Abstract
Most humans have only two ears. To know where a sound is in external space, our auditory system must therefore rely on the limited information received by these ears alone. In an adventurous late-night attempt to test blindfolded humans’ ability to achieve this feat, we discovered that we mishear the sound of two spoons being hit right in front of us as coming from behind us.
To test the consistency of this startling finding, we conducted a larger experiment on the senior author (DSS) and 11 naïve listeners (Figure 1A). We replicated a robust bias for listeners to hear sounds on the sagittal plane in front of them as coming from behind (Figure 1). No listener correctly localised sounds presented in front of their navel; in fact, only in a handful of trials did anyone report that sounds came from the front at all. Listeners were instead strongly biased to say frontal sounds came from behind or (somewhat less frequently) from above. They were better at locating sounds presented above the head, although they also often heard these as being behind the head. All listeners could tell with perfect accuracy whether sounds were on the left or right of the head.

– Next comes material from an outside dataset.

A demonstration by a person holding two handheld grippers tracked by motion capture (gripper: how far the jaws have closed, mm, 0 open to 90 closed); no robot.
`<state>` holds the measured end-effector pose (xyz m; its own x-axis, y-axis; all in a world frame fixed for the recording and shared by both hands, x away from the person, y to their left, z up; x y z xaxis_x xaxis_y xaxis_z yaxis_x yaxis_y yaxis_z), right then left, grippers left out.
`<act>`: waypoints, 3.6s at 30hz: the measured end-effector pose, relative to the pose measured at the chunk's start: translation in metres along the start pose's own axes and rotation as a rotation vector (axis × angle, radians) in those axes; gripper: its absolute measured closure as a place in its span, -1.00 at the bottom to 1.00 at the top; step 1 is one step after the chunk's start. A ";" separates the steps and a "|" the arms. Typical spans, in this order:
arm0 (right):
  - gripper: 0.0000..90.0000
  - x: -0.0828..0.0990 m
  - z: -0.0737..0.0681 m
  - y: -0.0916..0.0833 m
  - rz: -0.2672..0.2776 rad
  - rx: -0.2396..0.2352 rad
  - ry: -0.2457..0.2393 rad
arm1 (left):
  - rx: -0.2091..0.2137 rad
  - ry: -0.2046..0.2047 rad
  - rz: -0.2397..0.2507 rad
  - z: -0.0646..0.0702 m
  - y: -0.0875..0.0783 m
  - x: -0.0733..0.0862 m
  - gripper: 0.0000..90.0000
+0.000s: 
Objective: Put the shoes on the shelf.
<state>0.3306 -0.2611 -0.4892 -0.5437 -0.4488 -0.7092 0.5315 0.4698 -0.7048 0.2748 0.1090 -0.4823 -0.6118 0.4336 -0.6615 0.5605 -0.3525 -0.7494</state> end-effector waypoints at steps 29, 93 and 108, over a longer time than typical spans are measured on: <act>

Rearward Bias Illusion. (A) Experimental design. The listener wore a blindfold and sat on a chair in the centre of the testing room. In each trial, one experimenter produced a sound by striking together two spoons approx. 15-20 cm from the listener's body in six different locations. Each location was presented five times per listener. The trial sequence was pseudorandomised via a custom-made MATLAB program running on a laptop. The listener verbally reported the perceived location of each sound, and another experimenter recorded this with a keypress. (B) Sagittal view of results. We tested six sound locations (indicated by the larger dots): (1) to the Left or (2) Right, (3) Behind, (4) Above, or (5) Behind the Head, or (6) Just Above the lap, approximately at the height of the navel, where we had first noticed the illusion. The solid lines to the smaller dots denote where participants responded on average that they had heard the sound. View an animation at: https://osf.io/prjcn (C) Bar chart showing responses per condition, averaged across listeners (error bars represent ±1 standard error of the mean). The x-axis indicates the true sound location stimulated. The colour scheme (see inset) denotes the proportion of trials listeners responded with a given location. Asterisks denote significance on one-tailed t-test vs. 1/6 at p < .05 (false-discovery rate corrected).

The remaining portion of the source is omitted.